* [What to do] The material below holds a span beginning at the line with "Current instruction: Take" and ending at the line with "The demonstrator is". Quote that span exactly, both ends included, and only that span.

* [Source records]
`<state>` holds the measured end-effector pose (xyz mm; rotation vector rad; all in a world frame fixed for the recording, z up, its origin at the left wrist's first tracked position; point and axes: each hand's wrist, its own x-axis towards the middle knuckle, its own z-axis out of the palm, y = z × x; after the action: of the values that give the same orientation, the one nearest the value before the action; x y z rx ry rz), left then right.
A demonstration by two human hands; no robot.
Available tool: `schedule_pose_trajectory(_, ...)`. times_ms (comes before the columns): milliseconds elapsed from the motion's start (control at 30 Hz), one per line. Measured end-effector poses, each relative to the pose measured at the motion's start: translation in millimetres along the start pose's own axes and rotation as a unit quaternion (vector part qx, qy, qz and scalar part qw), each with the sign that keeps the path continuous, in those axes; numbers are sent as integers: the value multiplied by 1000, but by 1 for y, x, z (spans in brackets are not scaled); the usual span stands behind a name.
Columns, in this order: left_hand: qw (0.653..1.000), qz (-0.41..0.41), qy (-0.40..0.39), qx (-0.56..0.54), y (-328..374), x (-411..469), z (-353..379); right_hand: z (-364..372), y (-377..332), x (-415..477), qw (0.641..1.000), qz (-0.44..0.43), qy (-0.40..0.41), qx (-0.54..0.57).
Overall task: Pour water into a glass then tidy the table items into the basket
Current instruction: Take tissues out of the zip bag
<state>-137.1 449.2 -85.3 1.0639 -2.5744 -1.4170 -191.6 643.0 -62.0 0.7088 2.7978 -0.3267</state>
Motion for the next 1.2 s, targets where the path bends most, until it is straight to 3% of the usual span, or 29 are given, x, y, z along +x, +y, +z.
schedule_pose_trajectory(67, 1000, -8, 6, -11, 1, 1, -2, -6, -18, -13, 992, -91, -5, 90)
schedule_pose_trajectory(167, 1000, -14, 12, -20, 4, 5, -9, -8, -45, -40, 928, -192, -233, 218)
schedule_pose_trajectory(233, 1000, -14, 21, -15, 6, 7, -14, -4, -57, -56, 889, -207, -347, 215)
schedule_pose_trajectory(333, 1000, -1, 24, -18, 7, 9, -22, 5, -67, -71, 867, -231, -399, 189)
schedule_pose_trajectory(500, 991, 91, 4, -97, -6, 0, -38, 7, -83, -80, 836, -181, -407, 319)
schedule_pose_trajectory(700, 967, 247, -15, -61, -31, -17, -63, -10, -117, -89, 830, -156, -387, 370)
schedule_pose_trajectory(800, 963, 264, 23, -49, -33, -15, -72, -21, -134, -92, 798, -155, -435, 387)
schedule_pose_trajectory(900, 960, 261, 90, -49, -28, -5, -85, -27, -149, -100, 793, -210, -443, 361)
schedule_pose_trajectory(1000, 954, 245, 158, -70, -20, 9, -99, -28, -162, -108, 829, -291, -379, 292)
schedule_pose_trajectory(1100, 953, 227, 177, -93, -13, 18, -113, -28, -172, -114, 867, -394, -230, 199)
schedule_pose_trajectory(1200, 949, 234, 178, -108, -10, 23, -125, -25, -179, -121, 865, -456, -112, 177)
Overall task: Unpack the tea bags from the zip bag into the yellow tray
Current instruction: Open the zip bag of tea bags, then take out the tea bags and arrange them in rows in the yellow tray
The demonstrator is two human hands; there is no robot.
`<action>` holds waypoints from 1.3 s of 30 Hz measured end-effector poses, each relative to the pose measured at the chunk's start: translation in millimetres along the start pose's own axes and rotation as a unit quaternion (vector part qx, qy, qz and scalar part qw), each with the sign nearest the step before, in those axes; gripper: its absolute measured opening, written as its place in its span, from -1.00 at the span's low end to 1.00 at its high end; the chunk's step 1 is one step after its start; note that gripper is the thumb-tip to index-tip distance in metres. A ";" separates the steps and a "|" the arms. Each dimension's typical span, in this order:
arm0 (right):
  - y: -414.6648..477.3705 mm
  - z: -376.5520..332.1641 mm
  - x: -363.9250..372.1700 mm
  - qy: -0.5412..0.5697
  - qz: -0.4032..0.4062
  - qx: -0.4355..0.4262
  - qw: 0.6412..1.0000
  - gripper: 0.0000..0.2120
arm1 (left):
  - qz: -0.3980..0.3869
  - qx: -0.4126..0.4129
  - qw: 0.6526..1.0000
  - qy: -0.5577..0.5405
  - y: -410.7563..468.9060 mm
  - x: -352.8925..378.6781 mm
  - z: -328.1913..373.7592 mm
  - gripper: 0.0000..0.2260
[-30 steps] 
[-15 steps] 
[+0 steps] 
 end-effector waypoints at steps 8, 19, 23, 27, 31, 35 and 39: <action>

* [Your solution]
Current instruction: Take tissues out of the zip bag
<state>-137.1 449.2 -85.3 1.0639 -2.5744 -1.4170 -191.6 643.0 -62.0 0.7088 2.7978 -0.3267</state>
Motion for the next 1.2 s, targets where the path bends most, until it is straight to 3% of the usual span, or 29 are given, x, y, z along +x, +y, +z.
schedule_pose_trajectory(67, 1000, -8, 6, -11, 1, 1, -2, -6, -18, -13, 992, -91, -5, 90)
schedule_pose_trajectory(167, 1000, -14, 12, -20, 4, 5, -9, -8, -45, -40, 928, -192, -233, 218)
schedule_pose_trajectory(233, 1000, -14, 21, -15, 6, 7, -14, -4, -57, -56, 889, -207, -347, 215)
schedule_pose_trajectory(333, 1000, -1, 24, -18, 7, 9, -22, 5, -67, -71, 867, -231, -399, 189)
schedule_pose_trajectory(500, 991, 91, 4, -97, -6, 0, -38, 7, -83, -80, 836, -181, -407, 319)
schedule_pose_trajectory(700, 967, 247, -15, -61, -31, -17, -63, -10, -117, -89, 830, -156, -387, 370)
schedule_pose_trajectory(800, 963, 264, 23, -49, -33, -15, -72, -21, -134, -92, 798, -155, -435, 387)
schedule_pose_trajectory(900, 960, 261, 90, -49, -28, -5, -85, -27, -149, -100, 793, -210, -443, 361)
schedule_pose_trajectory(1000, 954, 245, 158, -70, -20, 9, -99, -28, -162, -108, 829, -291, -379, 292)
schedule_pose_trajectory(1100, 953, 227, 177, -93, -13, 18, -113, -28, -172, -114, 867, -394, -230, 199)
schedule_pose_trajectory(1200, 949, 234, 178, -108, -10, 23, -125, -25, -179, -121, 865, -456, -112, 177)
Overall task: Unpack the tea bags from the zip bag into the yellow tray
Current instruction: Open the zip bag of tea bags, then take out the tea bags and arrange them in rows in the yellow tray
The demonstrator is two human hands; there is no robot.

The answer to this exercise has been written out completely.